Discrimination model applied to urinalysis of patients with diabetes and hypertension aiming at diagnosis of chronic kidney disease by Raman spectroscopy.

Higher blood pressure level and poor glycemic control in diabetic patients are considered progression factors that cause faster decline in kidney functions leading to kidney damage. The present study aimed to develop a quantification model of biomarkers creatinine, urea, and glucose by means of selected peaks of these compounds, measured by Raman spectroscopy, and to estimate the concentration of these analytes in the urine of normal subjects (G_N), diabetic patients with hypertension (G_WOL) patients with chronic renal failure doing dialysis (G_D). Raman peak intensities at 680 cm-1 (creatinine), 1004 cm-1 (urea), and 1128 cm-1 (glucose) from normal, diabetic, and hypertensive and doing dialysis patients, obtained with a dispersive 830 nm Raman spectrometer, were estimated through Origin software.
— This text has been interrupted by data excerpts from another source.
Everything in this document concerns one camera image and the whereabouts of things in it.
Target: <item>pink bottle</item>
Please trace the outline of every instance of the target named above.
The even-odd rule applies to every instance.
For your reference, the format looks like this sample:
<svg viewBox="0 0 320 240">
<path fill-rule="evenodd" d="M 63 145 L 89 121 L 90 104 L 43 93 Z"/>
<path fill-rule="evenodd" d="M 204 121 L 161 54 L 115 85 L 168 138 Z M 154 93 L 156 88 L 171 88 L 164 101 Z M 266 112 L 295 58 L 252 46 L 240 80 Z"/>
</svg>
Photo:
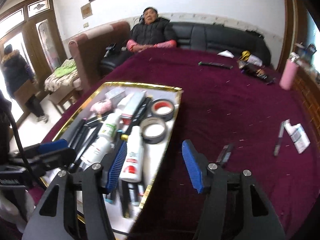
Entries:
<svg viewBox="0 0 320 240">
<path fill-rule="evenodd" d="M 296 63 L 298 58 L 299 56 L 291 56 L 285 64 L 285 68 L 279 83 L 280 87 L 282 87 L 284 90 L 290 90 L 292 87 L 294 77 L 296 76 L 299 68 L 299 65 Z"/>
</svg>

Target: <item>pink fuzzy item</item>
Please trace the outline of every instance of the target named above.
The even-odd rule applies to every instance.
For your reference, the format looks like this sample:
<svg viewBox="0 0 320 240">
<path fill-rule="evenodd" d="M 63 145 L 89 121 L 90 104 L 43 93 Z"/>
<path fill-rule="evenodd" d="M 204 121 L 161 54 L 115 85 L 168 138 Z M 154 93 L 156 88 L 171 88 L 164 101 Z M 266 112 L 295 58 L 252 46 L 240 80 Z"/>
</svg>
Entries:
<svg viewBox="0 0 320 240">
<path fill-rule="evenodd" d="M 109 99 L 105 99 L 91 106 L 90 111 L 96 112 L 97 114 L 103 114 L 106 111 L 110 111 L 111 108 L 112 108 L 111 101 Z"/>
</svg>

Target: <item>wooden door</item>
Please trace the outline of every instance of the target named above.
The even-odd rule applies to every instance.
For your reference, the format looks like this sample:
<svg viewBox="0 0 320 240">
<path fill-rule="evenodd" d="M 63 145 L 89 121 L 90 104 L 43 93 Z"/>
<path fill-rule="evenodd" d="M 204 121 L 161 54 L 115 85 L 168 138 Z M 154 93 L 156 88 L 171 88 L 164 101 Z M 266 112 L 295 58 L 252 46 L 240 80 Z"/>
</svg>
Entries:
<svg viewBox="0 0 320 240">
<path fill-rule="evenodd" d="M 36 15 L 26 25 L 26 33 L 30 38 L 34 51 L 37 52 L 37 58 L 40 62 L 40 68 L 35 70 L 40 76 L 39 83 L 43 85 L 45 79 L 67 59 L 58 32 L 54 11 Z"/>
</svg>

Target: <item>maroon tablecloth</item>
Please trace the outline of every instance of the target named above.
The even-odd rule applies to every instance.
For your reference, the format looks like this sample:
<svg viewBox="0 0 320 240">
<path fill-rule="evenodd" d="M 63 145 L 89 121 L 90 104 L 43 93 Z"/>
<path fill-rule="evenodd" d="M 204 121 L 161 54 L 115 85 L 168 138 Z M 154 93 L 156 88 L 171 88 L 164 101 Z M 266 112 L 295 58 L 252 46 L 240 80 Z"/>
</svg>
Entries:
<svg viewBox="0 0 320 240">
<path fill-rule="evenodd" d="M 221 62 L 232 70 L 198 66 L 199 61 Z M 181 155 L 181 143 L 191 139 L 195 148 L 215 161 L 224 145 L 235 143 L 227 163 L 229 171 L 245 169 L 269 196 L 287 235 L 308 215 L 319 193 L 319 153 L 302 104 L 294 91 L 267 86 L 241 74 L 236 60 L 205 52 L 148 49 L 138 53 L 65 112 L 44 141 L 49 141 L 70 115 L 106 81 L 130 81 L 181 87 L 181 107 L 157 181 L 135 225 L 135 232 L 161 231 L 159 238 L 177 238 L 175 230 L 194 231 L 204 197 L 192 188 Z M 273 156 L 280 123 L 301 123 L 310 146 L 298 154 L 285 132 L 279 156 Z M 192 233 L 181 233 L 192 239 Z M 155 239 L 154 235 L 146 238 Z"/>
</svg>

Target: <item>green cloth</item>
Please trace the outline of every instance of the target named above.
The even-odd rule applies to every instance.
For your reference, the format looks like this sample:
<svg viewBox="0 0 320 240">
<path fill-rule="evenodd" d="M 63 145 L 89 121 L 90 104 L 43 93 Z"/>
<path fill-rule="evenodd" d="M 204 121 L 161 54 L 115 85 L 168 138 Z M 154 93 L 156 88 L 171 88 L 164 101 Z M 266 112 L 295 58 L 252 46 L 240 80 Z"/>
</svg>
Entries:
<svg viewBox="0 0 320 240">
<path fill-rule="evenodd" d="M 56 77 L 60 78 L 63 77 L 72 71 L 76 70 L 76 62 L 74 59 L 66 59 L 65 62 L 61 65 L 61 67 L 58 67 L 55 71 L 54 74 Z"/>
</svg>

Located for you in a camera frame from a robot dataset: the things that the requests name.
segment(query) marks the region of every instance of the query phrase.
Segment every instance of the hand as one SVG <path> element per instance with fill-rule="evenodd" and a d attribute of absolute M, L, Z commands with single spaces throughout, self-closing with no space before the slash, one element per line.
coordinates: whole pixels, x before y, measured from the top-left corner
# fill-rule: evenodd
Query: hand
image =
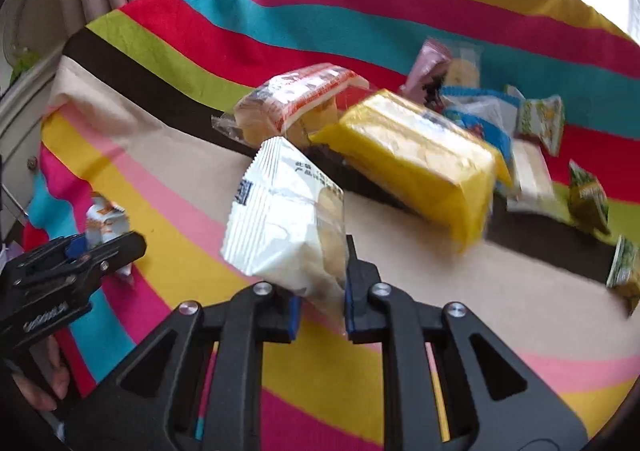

Spectra of creatinine, urea, and glucose diluted in water were also obtained, and the same peaks were evaluated. A discrimination model based on Mahalanobis distance was developed. It was possible to determine the concentration of creatinine, urea, and glucose by means of the Raman peaks of the selected biomarkers in the urine of the groups G_N, G_WOL, and G_D (r = 0.9). It was shown that the groups G_WOL and G_D had lower creatinine and urea concentrations than the group G_N (p < 0.05). The classification model based on Mahalanobis distance applied to the concentrations of creatinine, urea, and glucose presented a correct classification of 89% for G_N, 86% for G_WOL, and 79% for G_D. It was possible to obtain quantitative information regarding important biomarkers in urine for the assessment of renal impairment in patients with diabetes and hypertension, and this information can be correlated with clinical criteria for the diagnosis of chronic kidney disease.